Fin de semaine froide et pluvieuse

Depuis mercredi, les températures ont sensiblement diminué alors qu’une semaine auparavant, on se prélassait au soleil, en bras de chemise.

Un froid intense a été ressenti, pour la première fois depuis la fin de l’été, rappelant par là que la neige n’est pas loin. Un vent glacial, accompagné de pluies fines a balayé la région, depuis mercredi.

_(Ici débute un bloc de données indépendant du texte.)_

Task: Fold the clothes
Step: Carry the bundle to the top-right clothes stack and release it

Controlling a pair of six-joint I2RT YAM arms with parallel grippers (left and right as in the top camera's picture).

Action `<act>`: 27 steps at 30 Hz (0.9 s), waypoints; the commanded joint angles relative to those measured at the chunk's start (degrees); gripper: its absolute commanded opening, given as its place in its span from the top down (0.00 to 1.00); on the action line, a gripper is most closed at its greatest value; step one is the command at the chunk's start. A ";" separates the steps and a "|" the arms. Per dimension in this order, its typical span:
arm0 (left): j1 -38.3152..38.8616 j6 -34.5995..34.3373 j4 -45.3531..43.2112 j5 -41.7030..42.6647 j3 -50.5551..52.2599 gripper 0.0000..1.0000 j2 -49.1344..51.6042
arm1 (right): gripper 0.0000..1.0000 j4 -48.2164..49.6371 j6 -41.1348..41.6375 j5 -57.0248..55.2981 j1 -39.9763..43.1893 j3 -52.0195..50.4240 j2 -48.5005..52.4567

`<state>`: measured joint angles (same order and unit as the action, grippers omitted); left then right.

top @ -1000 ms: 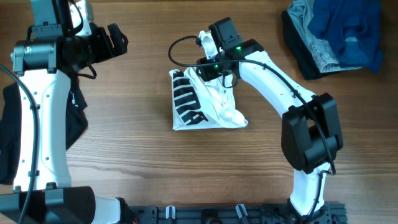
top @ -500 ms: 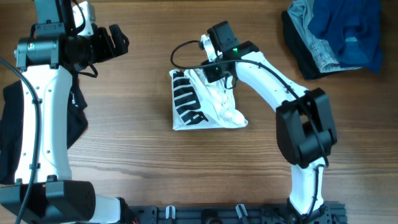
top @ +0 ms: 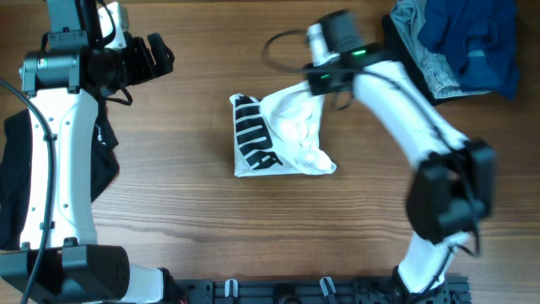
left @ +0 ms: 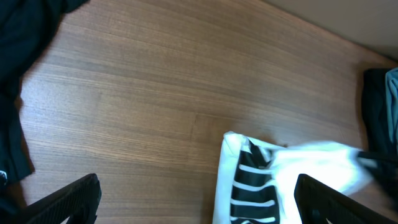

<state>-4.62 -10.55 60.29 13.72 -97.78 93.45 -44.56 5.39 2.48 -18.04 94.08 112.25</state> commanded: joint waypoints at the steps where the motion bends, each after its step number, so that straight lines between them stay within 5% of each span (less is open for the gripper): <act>1: -0.15 1.18 0.00 -0.35 0.11 0.00 0.33 | 0.96 -5.44 0.79 1.70 9.62 0.59 -4.22; 3: -0.15 1.18 0.00 -0.35 0.11 0.00 0.33 | 0.95 -6.93 -0.92 4.20 13.20 -0.74 -2.97; 5: -0.15 1.18 0.00 -0.35 0.11 0.00 0.33 | 0.08 -7.45 -0.96 4.83 15.10 -0.94 -1.31; 6: -0.15 1.18 0.00 -0.35 0.11 0.00 0.33 | 0.01 -7.58 -0.92 5.09 15.26 -0.94 -1.09; 13: -0.15 1.27 0.07 -0.35 0.15 0.00 0.33 | 0.00 -18.47 -0.74 20.85 15.30 -3.98 -1.07; 19: -0.15 1.36 0.09 -0.33 0.26 0.00 0.33 | 0.00 2.56 2.34 28.30 8.44 -22.01 -0.96; 25: -0.15 1.36 0.94 -0.35 0.26 0.00 0.33 | 0.01 12.50 7.34 16.65 -2.45 -24.24 6.14; 26: -0.15 1.36 1.07 -0.35 0.26 0.00 0.33 | 0.12 12.61 9.07 14.23 -3.19 -24.24 7.89; 27: -0.15 1.36 1.11 -0.35 0.26 0.00 0.33 | 0.34 12.61 9.11 13.97 -3.21 -24.24 8.55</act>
<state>-4.62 -10.15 61.23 13.32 -97.76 93.49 -32.03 11.49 21.69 -19.55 71.55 113.69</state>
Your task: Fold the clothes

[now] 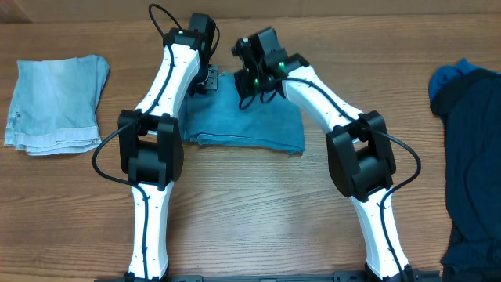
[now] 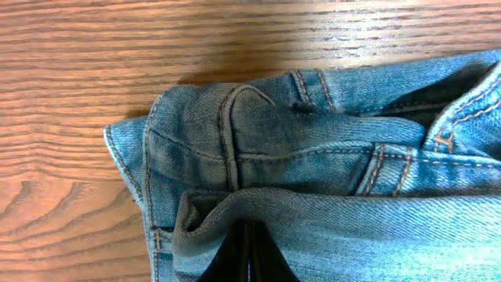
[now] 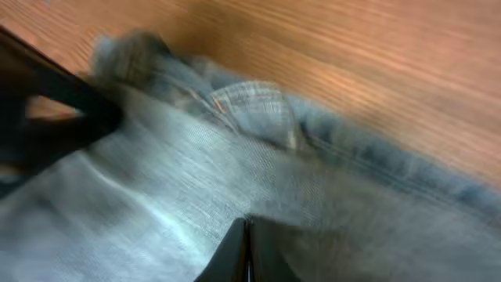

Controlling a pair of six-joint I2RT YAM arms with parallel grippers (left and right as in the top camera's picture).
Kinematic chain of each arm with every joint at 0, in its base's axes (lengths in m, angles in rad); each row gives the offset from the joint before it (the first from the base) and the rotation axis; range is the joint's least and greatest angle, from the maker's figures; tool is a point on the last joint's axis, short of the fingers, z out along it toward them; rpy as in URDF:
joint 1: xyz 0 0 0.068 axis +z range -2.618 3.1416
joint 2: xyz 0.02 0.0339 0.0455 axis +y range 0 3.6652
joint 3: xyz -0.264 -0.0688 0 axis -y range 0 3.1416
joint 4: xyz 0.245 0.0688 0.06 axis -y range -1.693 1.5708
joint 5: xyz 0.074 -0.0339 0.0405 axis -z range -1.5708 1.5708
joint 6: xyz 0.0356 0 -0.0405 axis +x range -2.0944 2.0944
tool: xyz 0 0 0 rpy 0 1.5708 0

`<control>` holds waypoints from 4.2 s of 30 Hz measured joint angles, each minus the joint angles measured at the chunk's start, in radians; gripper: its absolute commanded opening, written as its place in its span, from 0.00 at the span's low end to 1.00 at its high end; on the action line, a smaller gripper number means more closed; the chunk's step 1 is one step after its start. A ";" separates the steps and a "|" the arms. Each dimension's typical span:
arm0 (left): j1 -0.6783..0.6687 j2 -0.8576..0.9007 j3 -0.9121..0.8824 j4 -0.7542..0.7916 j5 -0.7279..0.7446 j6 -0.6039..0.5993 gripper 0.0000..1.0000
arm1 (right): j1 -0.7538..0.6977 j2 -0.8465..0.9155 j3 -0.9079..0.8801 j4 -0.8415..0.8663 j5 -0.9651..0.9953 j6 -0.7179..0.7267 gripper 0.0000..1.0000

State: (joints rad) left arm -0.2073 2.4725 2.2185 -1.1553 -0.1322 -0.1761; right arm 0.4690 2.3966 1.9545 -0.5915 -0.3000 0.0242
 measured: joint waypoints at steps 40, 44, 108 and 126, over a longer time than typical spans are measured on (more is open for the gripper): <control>0.006 0.021 0.014 -0.045 0.028 -0.058 0.04 | 0.147 -0.174 -0.309 -0.223 -0.228 0.226 0.04; 0.007 0.017 0.081 -0.121 0.035 -0.058 0.04 | 0.146 -0.174 -0.296 -0.287 -0.291 0.233 0.04; 0.228 -0.118 -0.296 0.031 0.492 0.174 1.00 | -0.252 -0.189 -0.060 -0.450 0.117 -0.025 0.93; 0.191 -0.100 -0.295 0.057 0.571 0.220 0.75 | -0.203 -0.129 -0.084 -0.371 -0.068 -0.025 0.93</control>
State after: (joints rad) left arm -0.0162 2.3722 1.9232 -1.0985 0.4389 0.0444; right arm 0.2665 2.2681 1.8709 -0.9627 -0.3679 -0.0010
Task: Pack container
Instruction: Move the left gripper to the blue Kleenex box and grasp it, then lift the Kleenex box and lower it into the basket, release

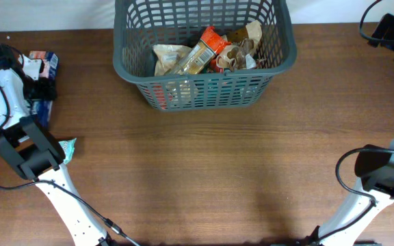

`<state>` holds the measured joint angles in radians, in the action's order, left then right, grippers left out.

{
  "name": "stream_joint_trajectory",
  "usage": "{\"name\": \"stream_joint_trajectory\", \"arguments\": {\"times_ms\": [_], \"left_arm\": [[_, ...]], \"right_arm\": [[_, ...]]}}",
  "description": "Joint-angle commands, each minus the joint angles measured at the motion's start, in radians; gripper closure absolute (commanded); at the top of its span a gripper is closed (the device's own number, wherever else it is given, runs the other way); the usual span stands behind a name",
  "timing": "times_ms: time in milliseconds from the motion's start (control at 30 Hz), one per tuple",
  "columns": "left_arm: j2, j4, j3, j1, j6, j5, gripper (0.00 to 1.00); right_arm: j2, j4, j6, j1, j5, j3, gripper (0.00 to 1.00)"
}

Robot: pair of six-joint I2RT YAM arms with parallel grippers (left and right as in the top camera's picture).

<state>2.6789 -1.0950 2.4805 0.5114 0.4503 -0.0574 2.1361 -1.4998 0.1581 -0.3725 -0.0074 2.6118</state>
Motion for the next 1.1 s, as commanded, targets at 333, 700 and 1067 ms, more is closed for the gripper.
{"name": "stream_joint_trajectory", "arguments": {"times_ms": [333, 700, 1067], "left_arm": [[0.034, -0.013, -0.001, 0.0, -0.042, -0.007, 0.98], [-0.021, -0.2, 0.371, -0.049, -0.168, -0.16, 0.98], [-0.299, -0.35, 0.657, -0.219, -0.212, -0.266, 0.98]], "right_arm": [[-0.013, 0.0, 0.008, -0.001, 0.009, 0.003, 0.01], [-0.013, 0.0, 0.008, -0.001, 0.009, 0.003, 0.01], [-0.013, 0.0, 0.008, -0.001, 0.009, 0.003, 0.01]]}}
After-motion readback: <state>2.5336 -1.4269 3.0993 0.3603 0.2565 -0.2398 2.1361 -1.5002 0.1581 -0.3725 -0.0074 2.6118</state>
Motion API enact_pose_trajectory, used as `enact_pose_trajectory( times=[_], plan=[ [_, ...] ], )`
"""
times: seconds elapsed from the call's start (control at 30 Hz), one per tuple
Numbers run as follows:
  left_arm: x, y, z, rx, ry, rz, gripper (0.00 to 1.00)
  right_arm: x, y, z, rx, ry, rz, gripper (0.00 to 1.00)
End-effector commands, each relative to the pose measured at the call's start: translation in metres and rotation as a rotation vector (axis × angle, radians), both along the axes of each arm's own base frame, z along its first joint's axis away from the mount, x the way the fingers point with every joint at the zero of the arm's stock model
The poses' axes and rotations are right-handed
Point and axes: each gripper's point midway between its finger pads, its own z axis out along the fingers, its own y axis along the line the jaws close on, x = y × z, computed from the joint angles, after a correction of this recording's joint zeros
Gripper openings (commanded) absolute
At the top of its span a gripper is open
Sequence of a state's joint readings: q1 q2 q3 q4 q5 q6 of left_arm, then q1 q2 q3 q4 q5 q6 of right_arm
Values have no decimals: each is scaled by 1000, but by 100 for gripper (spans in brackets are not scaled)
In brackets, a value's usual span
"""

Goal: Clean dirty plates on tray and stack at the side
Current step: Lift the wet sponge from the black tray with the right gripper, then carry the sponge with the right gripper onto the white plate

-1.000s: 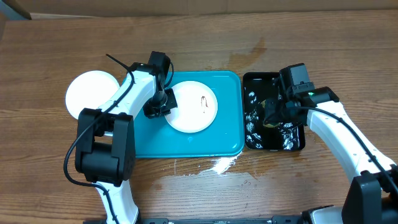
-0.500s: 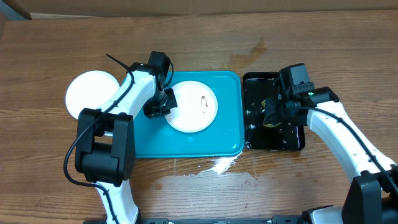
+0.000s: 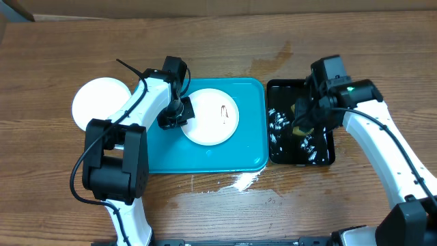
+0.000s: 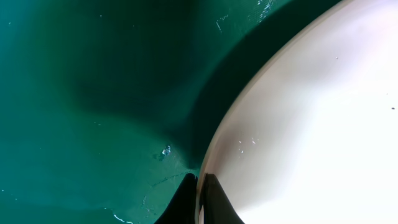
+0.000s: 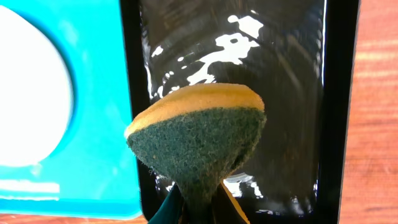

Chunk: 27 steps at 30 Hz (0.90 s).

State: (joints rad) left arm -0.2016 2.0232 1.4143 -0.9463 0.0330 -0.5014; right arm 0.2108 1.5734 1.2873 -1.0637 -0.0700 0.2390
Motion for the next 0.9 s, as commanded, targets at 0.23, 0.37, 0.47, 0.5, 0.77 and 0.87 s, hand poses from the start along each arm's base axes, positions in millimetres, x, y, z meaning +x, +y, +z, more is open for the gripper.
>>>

La fin de semaine a été consacrée par de nombreux citoyens aux derniers préparatifs avant l’arrivée de la poudreuse. Les paysans se hâtent de renforcer leurs provisions de fourrage, de son et autre aliments du bétail. Les réserves, accumulées dans les gourbis, se vident, peu à peu, pour remplir les soupentes ou les granges, à portée de la main.

Par expérience ils savent que durant les mauvais jours, il ne sera pas facile de procéder au transport du fourrage ou du bois. D’ailleurs, les gens évitent de s’approvisionner durant cette période de peur de faire jaser les voisins qui voient d’un mauvais œil qu’un des leurs, attend ces moments là, pour penser à se chauffer ou même acheter un sac de semoule. Une tradition qui vient des temps les plus reculés. Le poêle à mazout, pour certains, reprend sa place dans un coin de la maison. Pour d’autres, c’est la bonne vieille cheminée qui recommence à fumer. Ceux là même qui ont pris leurs précautions depuis le début de l’été. La ville d’habitude très animée, le vendredi matin, est rapidement désertée par les quelques personnes venues faire des emplettes.

Les autres ne s’y aventurent pas, préférant la douce chaleur du logis. Plusieurs magasins ont gardé leurs portes closes jusque vers dix heures.

Même les cafés n’ont pas fait le plein. Pour qui connaît la région, c’est seulement le retour d’un cycle et des rites annuels, sans plus. On se surprend souvent d’ailleurs à utiliser les mêmes gestes que ceux de nos aïeux, en cette période.

Avec les prix du gaz butane et du gasoil, dans de nombreux foyers, on réactive le bon vieux brasero, pour se chauffer. Une sorte de retour aux sources.